Start of COLLECTED DATA
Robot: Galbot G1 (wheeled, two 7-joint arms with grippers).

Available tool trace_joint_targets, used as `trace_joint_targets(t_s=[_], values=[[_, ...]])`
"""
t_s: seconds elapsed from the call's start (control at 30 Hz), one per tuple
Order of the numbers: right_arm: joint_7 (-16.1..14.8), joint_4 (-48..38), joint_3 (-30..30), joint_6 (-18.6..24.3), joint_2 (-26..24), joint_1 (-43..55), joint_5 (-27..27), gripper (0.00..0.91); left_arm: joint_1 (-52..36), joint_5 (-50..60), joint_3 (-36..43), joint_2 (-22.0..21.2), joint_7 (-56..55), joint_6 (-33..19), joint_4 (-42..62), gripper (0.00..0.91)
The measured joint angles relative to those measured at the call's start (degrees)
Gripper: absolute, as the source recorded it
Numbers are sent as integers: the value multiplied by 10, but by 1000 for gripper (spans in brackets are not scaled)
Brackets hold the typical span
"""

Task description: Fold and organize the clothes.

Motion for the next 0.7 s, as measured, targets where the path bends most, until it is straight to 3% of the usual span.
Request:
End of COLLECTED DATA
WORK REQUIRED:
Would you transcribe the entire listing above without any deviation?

ANSWER TO THIS PROBLEM:
Robot: Galbot G1 (wheeled, two 7-joint arms with grippers).

Available tool trace_joint_targets, used as `trace_joint_targets(t_s=[_], values=[[_, ...]])`
"""
t_s: seconds elapsed from the call's start (control at 30 Hz), one per tuple
Order of the numbers: right_arm: joint_7 (-16.1..14.8), joint_4 (-48..38), joint_3 (-30..30), joint_6 (-18.6..24.3), joint_2 (-26..24), joint_1 (-43..55), joint_5 (-27..27), gripper (0.00..0.91); left_arm: joint_1 (-52..36), joint_5 (-50..60), joint_3 (-36..43), joint_2 (-22.0..21.2), joint_7 (-56..55), joint_6 (-33..19), joint_4 (-42..62), gripper (0.00..0.91)
The measured joint angles relative to those measured at the call's start (degrees)
Gripper: absolute, as the source recorded it
Numbers are sent as integers: the value multiplied by 10, but by 1000 for gripper (spans in brackets are not scaled)
Brackets hold the typical span
"""

Task description: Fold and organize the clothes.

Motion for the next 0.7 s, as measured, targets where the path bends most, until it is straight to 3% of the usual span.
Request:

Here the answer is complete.